YOUR ASSIGNMENT: Only the lines below from the one containing "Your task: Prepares" through the one containing "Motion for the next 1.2" belong in the answer, set down exactly, with the pictures left out.
THE INPUT section start
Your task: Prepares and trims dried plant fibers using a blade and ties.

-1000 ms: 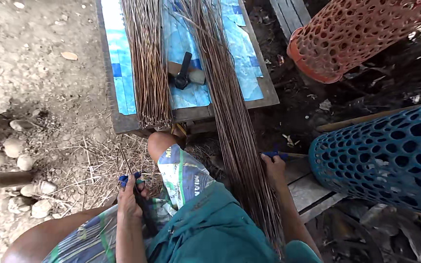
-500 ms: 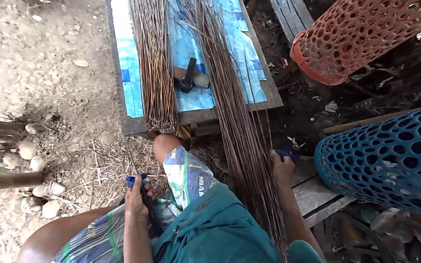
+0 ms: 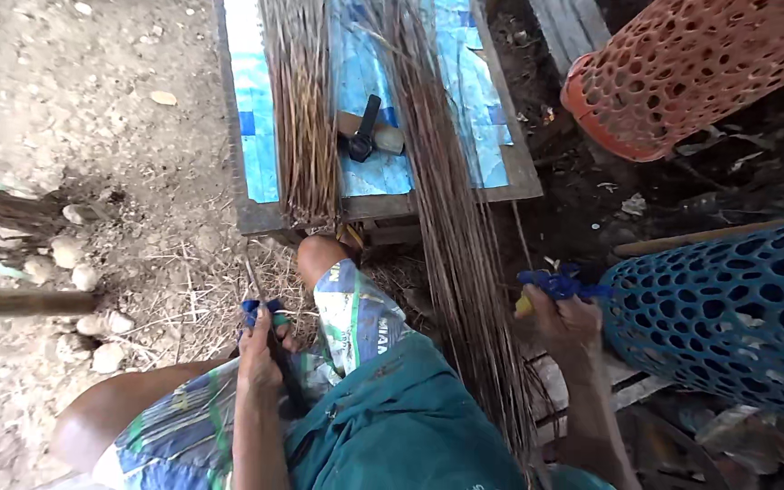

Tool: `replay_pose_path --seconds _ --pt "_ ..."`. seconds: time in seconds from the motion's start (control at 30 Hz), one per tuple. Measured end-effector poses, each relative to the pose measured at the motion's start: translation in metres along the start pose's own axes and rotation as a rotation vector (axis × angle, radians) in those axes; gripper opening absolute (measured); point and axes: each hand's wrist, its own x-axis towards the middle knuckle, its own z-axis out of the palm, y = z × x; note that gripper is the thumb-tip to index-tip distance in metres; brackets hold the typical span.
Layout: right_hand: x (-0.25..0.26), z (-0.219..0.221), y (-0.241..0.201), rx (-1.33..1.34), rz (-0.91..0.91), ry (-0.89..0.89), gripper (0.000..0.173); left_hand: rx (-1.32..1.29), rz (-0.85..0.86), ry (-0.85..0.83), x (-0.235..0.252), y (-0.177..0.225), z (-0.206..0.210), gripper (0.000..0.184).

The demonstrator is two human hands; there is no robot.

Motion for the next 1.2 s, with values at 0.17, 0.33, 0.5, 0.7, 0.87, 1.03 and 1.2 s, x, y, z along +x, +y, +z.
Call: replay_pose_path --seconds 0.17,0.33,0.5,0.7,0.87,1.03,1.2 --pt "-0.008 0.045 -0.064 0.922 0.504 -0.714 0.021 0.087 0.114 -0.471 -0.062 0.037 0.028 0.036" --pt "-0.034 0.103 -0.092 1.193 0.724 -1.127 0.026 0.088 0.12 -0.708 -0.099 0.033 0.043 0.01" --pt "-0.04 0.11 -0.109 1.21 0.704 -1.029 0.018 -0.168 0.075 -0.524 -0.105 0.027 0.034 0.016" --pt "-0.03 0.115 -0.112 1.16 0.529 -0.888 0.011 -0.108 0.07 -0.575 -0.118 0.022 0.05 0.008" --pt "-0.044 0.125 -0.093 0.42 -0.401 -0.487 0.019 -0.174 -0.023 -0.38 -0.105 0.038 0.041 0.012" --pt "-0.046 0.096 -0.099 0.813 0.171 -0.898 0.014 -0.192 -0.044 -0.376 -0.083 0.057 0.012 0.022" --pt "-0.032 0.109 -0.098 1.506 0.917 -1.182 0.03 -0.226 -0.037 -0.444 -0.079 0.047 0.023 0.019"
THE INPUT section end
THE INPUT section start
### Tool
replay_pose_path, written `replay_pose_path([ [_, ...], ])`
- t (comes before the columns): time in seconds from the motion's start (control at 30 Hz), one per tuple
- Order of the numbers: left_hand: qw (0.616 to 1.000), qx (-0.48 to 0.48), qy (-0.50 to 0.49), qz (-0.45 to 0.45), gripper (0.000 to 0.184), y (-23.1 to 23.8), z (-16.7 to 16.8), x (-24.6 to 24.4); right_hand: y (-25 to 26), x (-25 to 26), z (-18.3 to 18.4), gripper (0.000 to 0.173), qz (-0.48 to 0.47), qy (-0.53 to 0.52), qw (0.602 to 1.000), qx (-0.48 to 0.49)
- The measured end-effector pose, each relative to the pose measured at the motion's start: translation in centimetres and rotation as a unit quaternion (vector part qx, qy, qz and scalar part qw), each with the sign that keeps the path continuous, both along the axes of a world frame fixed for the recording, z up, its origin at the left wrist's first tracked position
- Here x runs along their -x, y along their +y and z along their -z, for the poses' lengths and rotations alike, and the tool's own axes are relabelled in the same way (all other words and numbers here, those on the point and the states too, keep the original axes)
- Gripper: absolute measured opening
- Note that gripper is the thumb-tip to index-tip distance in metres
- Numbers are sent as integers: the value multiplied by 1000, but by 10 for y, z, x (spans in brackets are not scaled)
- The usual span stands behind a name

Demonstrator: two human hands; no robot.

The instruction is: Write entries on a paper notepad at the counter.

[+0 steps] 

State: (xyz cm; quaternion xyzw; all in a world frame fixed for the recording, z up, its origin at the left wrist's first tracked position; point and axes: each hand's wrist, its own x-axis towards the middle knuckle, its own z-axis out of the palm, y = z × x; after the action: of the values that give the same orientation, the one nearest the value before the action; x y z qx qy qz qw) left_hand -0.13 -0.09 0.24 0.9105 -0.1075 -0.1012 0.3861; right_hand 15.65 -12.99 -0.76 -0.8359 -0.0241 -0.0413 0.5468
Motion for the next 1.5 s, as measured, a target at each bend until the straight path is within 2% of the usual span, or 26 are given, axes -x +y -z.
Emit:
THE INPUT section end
RESULT:
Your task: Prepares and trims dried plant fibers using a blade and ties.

-1000 ms: 
-500 ms: 
+0 ms: 

Tool: `replay_pose_path --seconds _ --pt "_ ..."`. seconds: time in seconds from the motion's start (control at 30 Hz), one per tuple. Measured end-effector poses, each relative to the pose measured at the motion's start: translation in metres along the start pose's own axes and rotation as a rotation vector (axis × angle, radians) in those axes; gripper opening absolute (measured); point and axes: each hand's wrist, its own x-axis towards the middle knuckle, its own z-axis out of the palm, y = z × x; note that gripper is the thumb-tip to index-tip distance in metres; brackets hold the typical span.
Layout: right_hand: x (-0.25..0.26), z (-0.219..0.221), y (-0.241..0.201), rx (-1.33..1.34), rz (-0.91..0.91), ry (-0.89..0.89), gripper (0.000..0.173); left_hand: rx (-1.32..1.29), rz (-0.85..0.86), ry (-0.85..0.83), x (-0.235..0.252), y (-0.177..0.225), z (-0.206..0.210), gripper (0.000..0.184).

The demonstrator is two human hands; there is no robot.

Motion for the next 1.2 s, with values at 0.17, 0.33, 0.5, 0.7, 0.87, 1.03 and 1.2 s, x, y, z along +x, +y, +z.

Nothing remains to add to the output.